Prompt | Apart from the images, the entire listing below must be restated word for word.

Source data |
↓↓↓

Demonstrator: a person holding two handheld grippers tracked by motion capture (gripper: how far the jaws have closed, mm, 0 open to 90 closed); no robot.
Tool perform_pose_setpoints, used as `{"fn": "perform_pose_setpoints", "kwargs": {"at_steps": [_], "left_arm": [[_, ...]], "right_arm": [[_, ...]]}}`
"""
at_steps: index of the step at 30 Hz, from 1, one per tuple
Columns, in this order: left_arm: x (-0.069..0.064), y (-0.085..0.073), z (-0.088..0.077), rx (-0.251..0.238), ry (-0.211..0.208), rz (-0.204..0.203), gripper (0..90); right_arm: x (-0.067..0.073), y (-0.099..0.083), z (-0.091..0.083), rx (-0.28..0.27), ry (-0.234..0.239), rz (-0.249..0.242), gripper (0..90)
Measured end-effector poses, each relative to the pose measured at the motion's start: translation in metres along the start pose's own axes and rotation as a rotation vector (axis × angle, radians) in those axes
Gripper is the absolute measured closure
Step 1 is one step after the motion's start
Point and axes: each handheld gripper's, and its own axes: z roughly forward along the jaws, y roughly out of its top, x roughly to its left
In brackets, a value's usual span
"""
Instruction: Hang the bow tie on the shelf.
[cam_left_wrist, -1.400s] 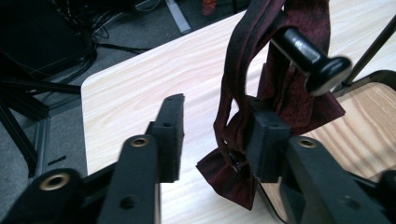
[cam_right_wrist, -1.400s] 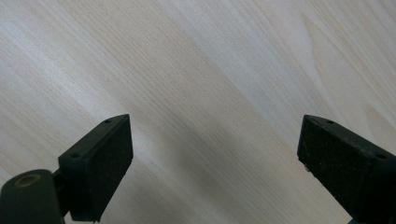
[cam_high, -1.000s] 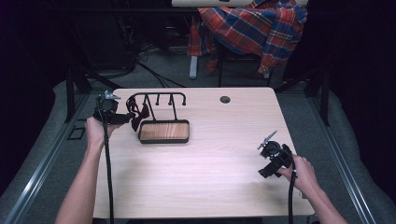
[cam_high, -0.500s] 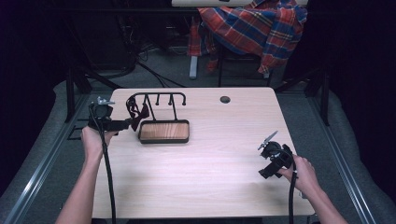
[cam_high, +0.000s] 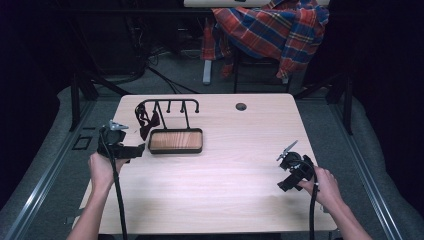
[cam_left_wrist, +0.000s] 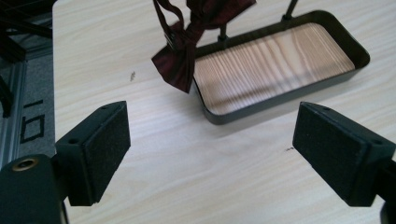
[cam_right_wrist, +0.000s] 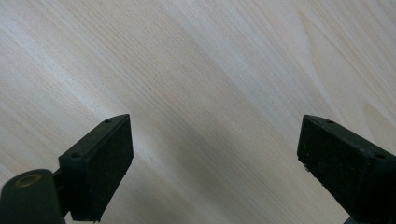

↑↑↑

Response to the task |
Demonstrator: a person holding two handheld grippers tracked by motion capture (gripper: how far the jaws have closed, mm, 0 open to 90 closed); no robot.
Tool perform_pose_setpoints, used as `{"fn": "perform_pose_setpoints", "kwargs": {"at_steps": [_], "left_arm": [[_, ...]], "right_arm": [[_, ...]]}}`
"""
at_steps: index of the step at 30 Hz, from 1, one per tuple
Columns, in this order: left_arm: x (-0.069..0.064), y (-0.085..0.073), z (-0.088..0.077), rx (-0.251..0.238), ry (-0.211..0.208), rz (-0.204..0.203), gripper (0..90); right_arm: x (-0.067..0.073), y (-0.099..0.083), z (-0.091..0.083), rx (-0.28..0.27), ry (-0.234..0.239), rz (-0.249..0.242), gripper (0..90)
Measured end-effector poses, each relative to the pose measured at the motion's start: translation in metres along the start pose's own axes and rotation as a rotation vector (axis × angle, radians) in those axes
Gripper is the absolute measured closure
Step 1 is one step after the motion's start
Point and axes: each handheld gripper's, and its own axes: z roughly forward along the jaws, y roughly out of its top, x roughly to its left
In brackets, a value's usual span
"""
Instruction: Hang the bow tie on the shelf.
[cam_left_wrist, -1.400s] 
[cam_right_wrist, -1.400s] 
[cam_high, -1.000s] 
[cam_high, -0.500s] 
[cam_high, +0.000s] 
[cam_left_wrist, +0.000s] 
[cam_right_wrist, +0.000s] 

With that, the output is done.